Im Zentrum steht aktuell die Consensus Layer. Dort bestätigen Tausende Validatoren Blöcke und Transaktionen. Die heikle Stelle: Das heutige Signatur-System kann viele Validator-Zustimmungen effizient „bündeln“. Ein Austausch gegen quantenresistente Signaturen darf diese Effizienz nicht zerstören – sonst würde das Netzwerk schnell an Kapazitätsgrenzen stoßen.

Eine Schlüsselrolle soll dabei leanVM spielen, eine spezialisierte kryptografische Ausführungsumgebung. Die Idee: Viele Post-Quantum-„Approvals“ sollen zu einzelnen Nachweisen zusammengeführt werden, die sich in die Blockchain integrieren lassen, ohne das Netzwerk zu überladen.

Ein Punkt, der Anleger neben der Technik beschäftigt: Der ETH-Kurs steht weiter unter Druck und liegt in den letzten 30 Tagen rund 26% im Minus. Fundamentaler Treiber der Nachricht ist das zwar nicht – aber es zeigt, dass positive Technologie-Signale aktuell auf ein schwieriges Marktumfeld treffen.

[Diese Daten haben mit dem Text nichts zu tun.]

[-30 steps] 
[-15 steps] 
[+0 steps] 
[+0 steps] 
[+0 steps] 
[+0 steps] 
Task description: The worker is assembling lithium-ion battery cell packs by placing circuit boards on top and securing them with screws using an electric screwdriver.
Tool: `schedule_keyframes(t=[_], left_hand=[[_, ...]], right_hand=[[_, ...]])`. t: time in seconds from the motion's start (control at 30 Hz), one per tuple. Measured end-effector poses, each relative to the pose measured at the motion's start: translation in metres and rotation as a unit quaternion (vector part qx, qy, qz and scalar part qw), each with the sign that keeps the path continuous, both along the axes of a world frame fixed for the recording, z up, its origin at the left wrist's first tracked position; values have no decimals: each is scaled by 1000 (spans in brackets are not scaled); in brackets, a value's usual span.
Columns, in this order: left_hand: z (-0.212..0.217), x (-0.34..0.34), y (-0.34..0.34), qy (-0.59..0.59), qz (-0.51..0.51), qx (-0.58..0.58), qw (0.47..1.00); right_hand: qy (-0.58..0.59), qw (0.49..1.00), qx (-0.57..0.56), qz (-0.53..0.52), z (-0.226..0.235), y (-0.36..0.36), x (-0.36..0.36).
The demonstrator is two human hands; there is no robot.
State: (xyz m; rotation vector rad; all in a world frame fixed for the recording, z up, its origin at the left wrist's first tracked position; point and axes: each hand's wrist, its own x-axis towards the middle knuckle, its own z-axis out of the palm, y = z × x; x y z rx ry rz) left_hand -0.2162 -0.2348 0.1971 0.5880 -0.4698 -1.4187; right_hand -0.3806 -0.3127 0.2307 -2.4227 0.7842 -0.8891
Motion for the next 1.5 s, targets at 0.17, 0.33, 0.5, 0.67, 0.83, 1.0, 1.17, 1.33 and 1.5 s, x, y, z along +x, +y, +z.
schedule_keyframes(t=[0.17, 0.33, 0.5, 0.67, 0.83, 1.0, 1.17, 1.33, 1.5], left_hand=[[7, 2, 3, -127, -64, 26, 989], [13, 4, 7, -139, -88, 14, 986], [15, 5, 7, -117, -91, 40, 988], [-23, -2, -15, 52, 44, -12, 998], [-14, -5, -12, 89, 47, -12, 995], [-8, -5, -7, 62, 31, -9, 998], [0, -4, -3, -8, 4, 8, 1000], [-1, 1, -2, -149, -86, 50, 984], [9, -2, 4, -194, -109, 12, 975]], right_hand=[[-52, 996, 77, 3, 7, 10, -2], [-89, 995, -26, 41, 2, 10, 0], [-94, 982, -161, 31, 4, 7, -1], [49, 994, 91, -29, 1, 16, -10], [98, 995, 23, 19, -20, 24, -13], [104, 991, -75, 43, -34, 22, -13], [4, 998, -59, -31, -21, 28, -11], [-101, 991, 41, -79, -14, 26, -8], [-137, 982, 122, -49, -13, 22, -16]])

Branchentrend: Coinbase, Optimism und ein 10-Jahres-Plan

Ethereum handelt nicht isoliert. Coinbase hat einen eigenen Quantum-Advisory-Board mit führenden Kryptografen aufgesetzt – und Ethereum ist dort inzwischen vertreten. Auch im Ökosystem bewegt sich etwas: Optimism (eine große Layer-2 auf Ethereum) hat eine formale 10-Jahres-Roadmap vorgestellt, um seine Superchain-Struktur auf post-quantum Kryptografie umzustellen, inklusive Plan zum Ausphasen verwundbarer Signaturen in Wallets und Sequencern.

Was als Nächstes kommt

Die Foundation will eine detaillierte Post-Quantum-Roadmap auf einer eigenen Website veröffentlichen. Parallel startet im Rahmen des „All Core Developers“-Prozesses ein neuer zweiwöchentlicher Breakout-Call, der sich auf Post-Quantum-Transaktionen konzentriert. Diskutiert werden dort unter anderem nutzernahe Änderungen wie neue, direkt im Protokoll verankerte Kryptofunktionen und neue Account-Designs. Außerdem sind Bildungsformate geplant – inklusive einer mehrteiligen Video-Serie – sowie ein weiterer mehrtägiger Post-Quantum-Workshop später im Jahr 2026.